* _TO DO_: Check every line of the entries for "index", and copy the lines that hold it.

Items from a dataset:
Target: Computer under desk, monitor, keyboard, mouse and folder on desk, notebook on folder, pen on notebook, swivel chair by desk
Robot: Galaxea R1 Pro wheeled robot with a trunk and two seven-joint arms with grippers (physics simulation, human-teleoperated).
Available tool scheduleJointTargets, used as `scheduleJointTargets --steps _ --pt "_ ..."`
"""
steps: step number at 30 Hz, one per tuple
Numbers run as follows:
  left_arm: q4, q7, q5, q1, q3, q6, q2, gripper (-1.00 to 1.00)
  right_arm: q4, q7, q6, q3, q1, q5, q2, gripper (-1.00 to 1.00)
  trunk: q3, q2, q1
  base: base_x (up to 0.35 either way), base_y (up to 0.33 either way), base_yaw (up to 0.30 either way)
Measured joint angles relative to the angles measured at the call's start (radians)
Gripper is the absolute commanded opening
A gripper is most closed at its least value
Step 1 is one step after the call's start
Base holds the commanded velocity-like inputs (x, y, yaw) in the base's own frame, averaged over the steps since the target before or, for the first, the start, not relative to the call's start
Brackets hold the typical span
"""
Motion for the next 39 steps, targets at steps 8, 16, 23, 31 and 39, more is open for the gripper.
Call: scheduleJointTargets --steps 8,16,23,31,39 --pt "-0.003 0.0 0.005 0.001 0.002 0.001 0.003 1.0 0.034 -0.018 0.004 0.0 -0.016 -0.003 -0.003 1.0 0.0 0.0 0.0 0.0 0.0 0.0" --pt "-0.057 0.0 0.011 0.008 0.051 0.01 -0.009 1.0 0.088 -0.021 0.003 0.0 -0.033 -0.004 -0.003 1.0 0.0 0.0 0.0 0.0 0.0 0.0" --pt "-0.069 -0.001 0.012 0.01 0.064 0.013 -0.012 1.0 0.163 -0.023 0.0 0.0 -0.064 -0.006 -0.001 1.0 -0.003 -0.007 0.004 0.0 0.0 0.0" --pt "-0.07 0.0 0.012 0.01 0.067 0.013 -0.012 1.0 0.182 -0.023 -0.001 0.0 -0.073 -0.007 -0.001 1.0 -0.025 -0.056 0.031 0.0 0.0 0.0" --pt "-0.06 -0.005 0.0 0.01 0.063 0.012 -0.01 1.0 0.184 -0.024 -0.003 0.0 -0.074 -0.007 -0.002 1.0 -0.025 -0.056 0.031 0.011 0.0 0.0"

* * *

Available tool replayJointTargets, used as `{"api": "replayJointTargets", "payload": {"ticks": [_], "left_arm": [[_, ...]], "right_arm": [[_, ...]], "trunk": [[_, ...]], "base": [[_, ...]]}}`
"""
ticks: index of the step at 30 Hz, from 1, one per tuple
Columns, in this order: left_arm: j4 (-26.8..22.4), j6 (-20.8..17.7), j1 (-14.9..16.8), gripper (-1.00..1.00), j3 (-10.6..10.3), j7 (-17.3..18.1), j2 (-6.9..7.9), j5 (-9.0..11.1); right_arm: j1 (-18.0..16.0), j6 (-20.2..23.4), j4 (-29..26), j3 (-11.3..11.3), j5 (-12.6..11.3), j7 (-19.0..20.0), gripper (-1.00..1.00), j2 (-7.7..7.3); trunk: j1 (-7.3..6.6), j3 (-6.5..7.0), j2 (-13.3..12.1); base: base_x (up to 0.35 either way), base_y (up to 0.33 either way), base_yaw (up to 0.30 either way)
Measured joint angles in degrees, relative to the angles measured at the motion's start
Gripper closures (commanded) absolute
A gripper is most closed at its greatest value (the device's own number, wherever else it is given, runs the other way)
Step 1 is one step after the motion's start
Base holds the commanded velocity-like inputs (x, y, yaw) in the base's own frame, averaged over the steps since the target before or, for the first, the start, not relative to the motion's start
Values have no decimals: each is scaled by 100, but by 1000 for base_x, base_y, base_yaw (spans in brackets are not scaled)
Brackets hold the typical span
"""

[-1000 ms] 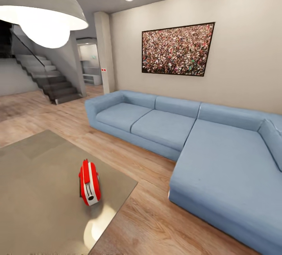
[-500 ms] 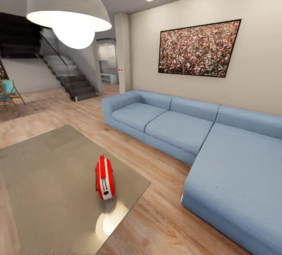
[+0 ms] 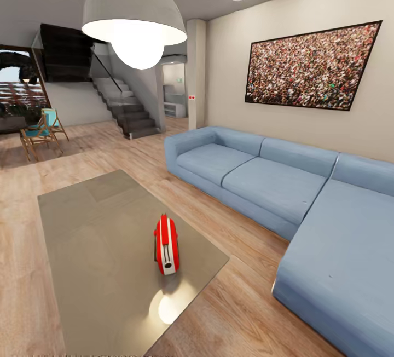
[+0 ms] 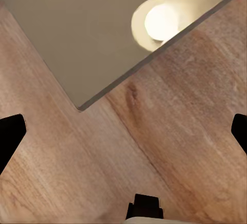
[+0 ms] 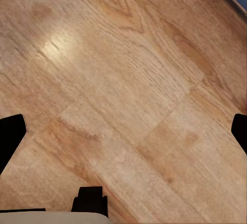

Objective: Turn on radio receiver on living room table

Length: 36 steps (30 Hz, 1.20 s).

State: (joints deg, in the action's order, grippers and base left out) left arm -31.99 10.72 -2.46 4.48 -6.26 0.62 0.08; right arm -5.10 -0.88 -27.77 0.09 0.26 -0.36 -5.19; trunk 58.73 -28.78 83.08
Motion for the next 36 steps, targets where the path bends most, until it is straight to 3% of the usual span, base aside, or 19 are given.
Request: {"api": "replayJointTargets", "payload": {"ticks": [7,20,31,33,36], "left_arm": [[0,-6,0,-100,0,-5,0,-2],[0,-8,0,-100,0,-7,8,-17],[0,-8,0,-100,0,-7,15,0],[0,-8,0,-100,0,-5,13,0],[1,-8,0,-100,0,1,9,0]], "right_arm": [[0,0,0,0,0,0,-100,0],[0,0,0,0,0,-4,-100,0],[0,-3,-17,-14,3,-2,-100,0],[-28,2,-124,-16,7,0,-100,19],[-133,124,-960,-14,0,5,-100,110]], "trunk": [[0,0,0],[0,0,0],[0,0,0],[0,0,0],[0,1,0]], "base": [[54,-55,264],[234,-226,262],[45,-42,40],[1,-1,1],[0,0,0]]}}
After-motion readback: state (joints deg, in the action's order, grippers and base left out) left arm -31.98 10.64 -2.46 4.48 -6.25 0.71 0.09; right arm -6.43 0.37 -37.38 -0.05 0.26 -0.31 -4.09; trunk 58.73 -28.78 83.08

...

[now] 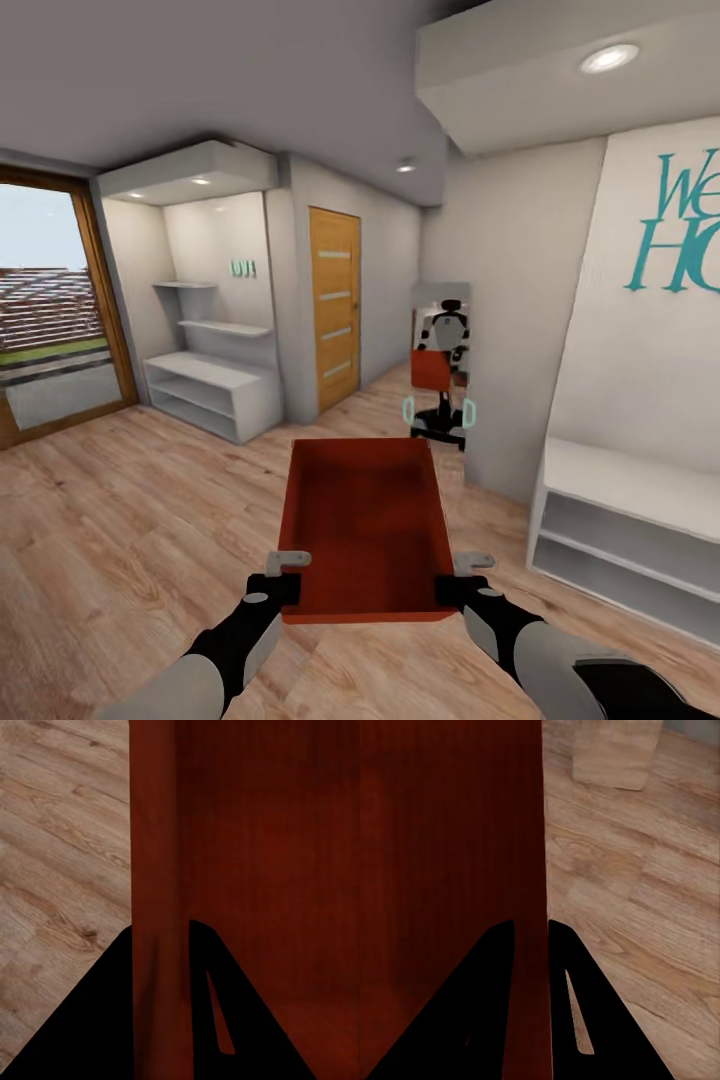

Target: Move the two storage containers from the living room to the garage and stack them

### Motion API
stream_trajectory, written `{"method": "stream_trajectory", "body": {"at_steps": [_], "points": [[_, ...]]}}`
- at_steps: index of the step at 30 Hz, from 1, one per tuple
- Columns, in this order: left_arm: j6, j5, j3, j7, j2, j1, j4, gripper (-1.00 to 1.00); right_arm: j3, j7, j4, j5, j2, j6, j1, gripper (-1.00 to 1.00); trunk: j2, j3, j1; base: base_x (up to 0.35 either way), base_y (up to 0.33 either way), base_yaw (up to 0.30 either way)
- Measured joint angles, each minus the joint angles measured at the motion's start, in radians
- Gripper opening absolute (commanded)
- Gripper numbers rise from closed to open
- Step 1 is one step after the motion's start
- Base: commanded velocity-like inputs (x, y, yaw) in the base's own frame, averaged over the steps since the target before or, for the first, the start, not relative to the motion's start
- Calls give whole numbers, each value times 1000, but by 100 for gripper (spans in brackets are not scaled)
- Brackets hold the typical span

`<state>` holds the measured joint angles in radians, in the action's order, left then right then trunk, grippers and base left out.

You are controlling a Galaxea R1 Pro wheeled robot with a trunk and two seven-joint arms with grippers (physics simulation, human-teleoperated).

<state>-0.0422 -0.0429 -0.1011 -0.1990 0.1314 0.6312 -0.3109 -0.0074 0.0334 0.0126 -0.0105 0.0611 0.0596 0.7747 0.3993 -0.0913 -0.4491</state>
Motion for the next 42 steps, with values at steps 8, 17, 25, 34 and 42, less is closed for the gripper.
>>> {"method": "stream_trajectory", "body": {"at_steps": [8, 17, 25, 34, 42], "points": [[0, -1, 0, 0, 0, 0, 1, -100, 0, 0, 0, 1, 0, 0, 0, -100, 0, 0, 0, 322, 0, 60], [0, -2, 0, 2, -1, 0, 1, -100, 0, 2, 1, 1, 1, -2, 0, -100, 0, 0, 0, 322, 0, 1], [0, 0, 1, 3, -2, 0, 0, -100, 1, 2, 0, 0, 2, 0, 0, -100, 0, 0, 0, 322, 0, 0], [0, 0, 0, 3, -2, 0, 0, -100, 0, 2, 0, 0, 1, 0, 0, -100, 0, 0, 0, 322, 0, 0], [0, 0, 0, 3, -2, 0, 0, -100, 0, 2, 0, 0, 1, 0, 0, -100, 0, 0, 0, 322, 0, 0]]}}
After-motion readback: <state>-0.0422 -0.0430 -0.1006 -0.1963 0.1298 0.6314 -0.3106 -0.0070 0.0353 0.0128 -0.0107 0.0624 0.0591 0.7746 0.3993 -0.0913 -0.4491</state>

* _REPLY_:
ticks: index of the step at 30 Hz, from 1, one per tuple
- at_steps: index of the step at 30 Hz, from 1, one per tuple

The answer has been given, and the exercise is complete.